Senators heard three hours of testimony from anti-wind sources and just one hour from proponents of renewable energy

by Allison Kite, Kansas Reflector

A series of bills professing to protect rural residents from industrial wind claim to bring transparency, limit abuse and enact safety measures to protect against the supposed health hazards of turbines.

In reality, they would transform Kansas, one of the top producers of wind energy for two decades, into one of the most restrictive states in the nation, pro-wind experts say.

“This is punitive. This is not progressive,” said Kimberly Gencur Svaty, public policy director for the Kansas Advanced Power Alliance. “This is not laying out a path of economic development or growth for the state of Kansas.”

Kansas has embraced renewable development for years. The expansion of wind energy in Kansas has been embraced by Democrats and Republicans alike — and the state’s status as one of the top producers in the nation is celebrated.

But opposition to wind energy has found an ally in the Johnson County Republican leading the Senate Utilities Committee. The struggle between burgeoning resentment of industrial wind projects and the state’s two-decade history as the “Saudi Arabia of wind” received attention all last week in Sen.
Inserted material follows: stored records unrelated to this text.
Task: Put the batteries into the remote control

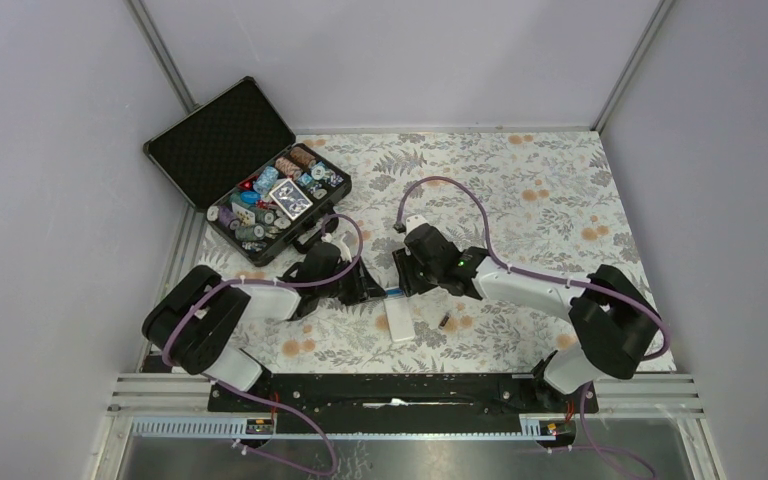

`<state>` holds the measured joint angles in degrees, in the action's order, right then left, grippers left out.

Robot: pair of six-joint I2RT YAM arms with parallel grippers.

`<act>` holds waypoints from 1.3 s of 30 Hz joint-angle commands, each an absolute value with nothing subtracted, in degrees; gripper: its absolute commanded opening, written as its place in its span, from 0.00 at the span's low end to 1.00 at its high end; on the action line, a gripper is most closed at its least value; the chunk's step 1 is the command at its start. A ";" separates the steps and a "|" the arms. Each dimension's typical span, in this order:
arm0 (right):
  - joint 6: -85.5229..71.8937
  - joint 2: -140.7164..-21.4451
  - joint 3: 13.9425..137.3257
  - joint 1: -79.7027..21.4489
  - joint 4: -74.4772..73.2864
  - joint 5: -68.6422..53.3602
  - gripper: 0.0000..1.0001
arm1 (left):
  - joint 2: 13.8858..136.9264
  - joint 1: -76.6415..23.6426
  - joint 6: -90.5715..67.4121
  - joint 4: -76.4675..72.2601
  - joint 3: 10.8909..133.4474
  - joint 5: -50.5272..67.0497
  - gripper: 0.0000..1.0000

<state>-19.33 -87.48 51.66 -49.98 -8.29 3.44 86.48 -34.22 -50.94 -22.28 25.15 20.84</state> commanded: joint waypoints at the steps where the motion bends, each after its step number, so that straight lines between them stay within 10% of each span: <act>1: -20.75 -88.69 54.40 -49.49 -7.48 3.12 0.45 | 87.42 -33.66 -50.36 -26.81 27.02 23.09 0.30; 39: -25.39 -93.86 54.66 -49.28 -5.96 1.06 0.33 | 88.29 -32.26 -51.41 -30.59 24.52 25.07 0.21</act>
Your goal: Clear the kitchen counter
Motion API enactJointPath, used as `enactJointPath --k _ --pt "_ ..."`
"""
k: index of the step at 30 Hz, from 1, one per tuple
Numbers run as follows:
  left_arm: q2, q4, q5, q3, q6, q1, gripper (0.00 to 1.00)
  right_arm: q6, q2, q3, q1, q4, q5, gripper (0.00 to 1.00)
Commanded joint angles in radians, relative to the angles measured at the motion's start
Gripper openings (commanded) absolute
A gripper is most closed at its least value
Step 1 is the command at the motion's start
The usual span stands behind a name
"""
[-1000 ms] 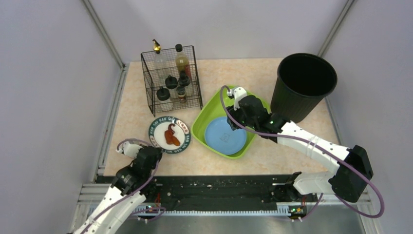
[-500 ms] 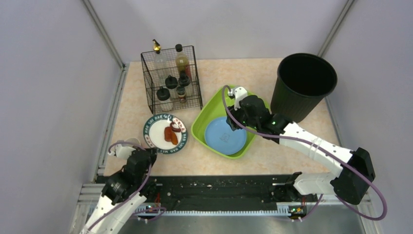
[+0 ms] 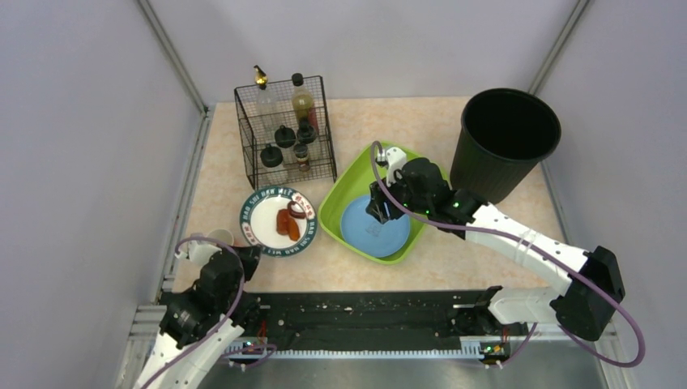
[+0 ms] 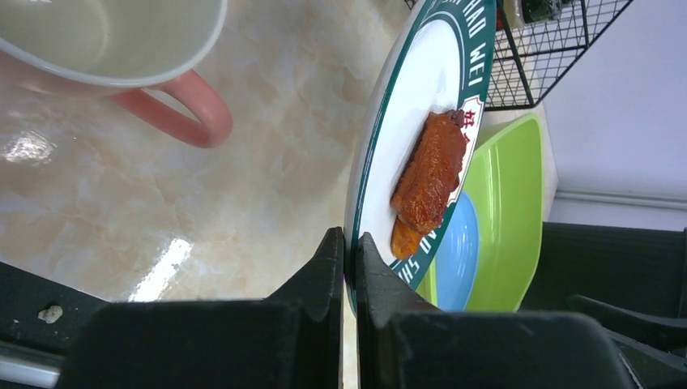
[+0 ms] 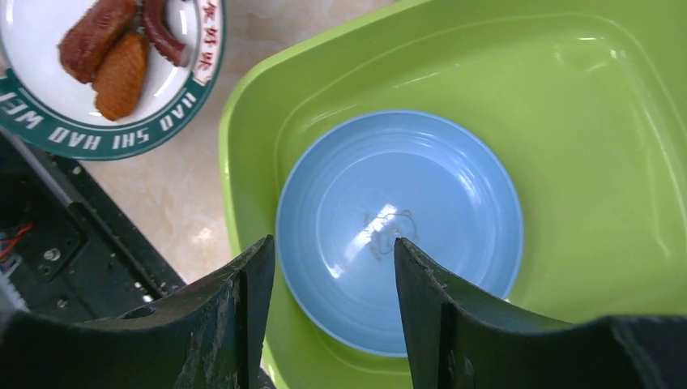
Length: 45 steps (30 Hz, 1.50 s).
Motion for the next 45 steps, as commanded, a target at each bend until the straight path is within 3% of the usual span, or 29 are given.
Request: enactJointPath --k 1,11,30,45 --pt "-0.006 0.143 0.043 0.069 -0.006 -0.004 0.0 0.067 -0.032 0.05 0.014 0.082 -0.131 0.56" --pt "0.074 0.296 0.166 0.055 0.016 -0.004 0.0 0.233 -0.007 -0.018 0.015 0.269 -0.269 0.58" --pt "0.129 0.489 0.318 -0.032 -0.004 -0.005 0.0 0.473 0.07 -0.219 0.014 0.587 -0.27 0.58" --pt "0.127 0.519 0.337 -0.042 -0.008 -0.003 0.0 0.542 0.142 -0.253 0.015 0.711 -0.299 0.37"
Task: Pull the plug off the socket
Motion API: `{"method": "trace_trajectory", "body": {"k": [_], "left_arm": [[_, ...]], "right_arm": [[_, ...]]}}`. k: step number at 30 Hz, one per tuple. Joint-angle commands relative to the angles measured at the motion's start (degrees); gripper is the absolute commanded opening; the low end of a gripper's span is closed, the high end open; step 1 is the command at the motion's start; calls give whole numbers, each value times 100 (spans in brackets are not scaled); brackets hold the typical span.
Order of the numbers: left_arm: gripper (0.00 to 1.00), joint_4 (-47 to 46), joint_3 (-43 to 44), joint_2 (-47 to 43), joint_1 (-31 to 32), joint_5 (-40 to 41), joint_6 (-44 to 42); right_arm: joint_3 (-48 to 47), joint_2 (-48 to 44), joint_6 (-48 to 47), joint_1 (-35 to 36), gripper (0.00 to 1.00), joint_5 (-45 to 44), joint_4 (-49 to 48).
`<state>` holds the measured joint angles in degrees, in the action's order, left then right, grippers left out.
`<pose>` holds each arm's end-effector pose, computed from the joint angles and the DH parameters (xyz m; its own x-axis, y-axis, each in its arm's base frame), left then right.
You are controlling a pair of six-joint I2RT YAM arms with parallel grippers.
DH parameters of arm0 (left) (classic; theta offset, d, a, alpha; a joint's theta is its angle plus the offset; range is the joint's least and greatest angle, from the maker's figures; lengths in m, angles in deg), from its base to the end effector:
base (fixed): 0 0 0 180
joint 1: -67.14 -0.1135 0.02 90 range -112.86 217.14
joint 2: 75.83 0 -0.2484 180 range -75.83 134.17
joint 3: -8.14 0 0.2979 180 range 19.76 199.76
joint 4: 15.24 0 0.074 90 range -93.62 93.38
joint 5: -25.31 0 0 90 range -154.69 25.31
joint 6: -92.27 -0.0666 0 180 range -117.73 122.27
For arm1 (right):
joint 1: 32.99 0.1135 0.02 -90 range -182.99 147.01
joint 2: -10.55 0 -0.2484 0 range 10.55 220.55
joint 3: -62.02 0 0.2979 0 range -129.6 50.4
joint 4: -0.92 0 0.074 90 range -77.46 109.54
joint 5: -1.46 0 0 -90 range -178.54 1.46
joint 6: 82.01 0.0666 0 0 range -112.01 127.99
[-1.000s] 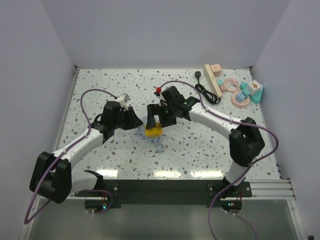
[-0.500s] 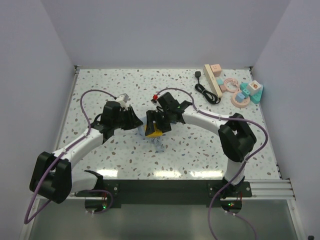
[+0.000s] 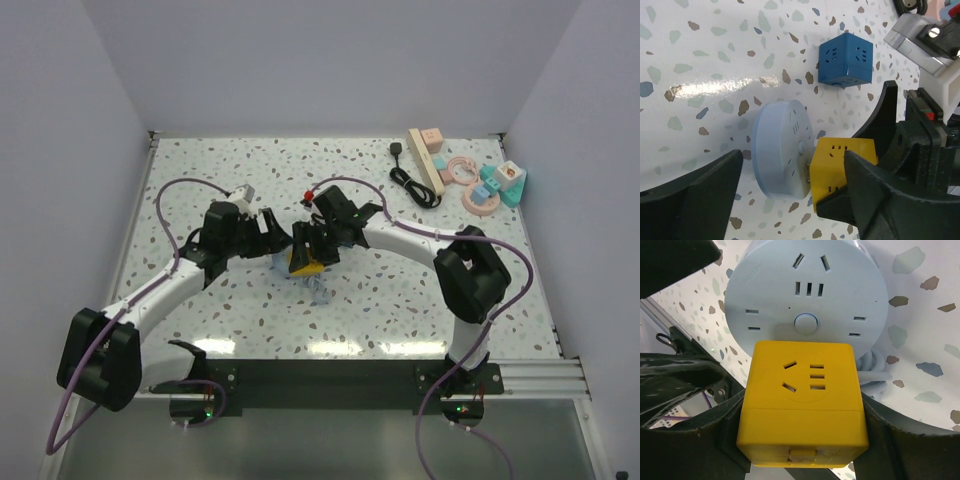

Mike Thompson’s committee.

“He’s been very clear he is very, very opposed and would like to end renewable energy, and so he brings these wolves-in-sheep-clothing bills to say, ‘Oh, these are just meant to do reasonable things,’ when quite clearly they’re not,” said Alan Claus Anderson, vice president of the energy group at Polsinelli law firm.

Thompson, in just his third session as a state senator, has established a reputation as a frequent critic of wind energy and touts dubious science about the health effects of wind. His committee is sponsoring half a dozen bills, most of them introduced at his request, enacting what the industry claims are poison pill restrictions on wind farms. Thompson didn’t respond to a request to comment for this story.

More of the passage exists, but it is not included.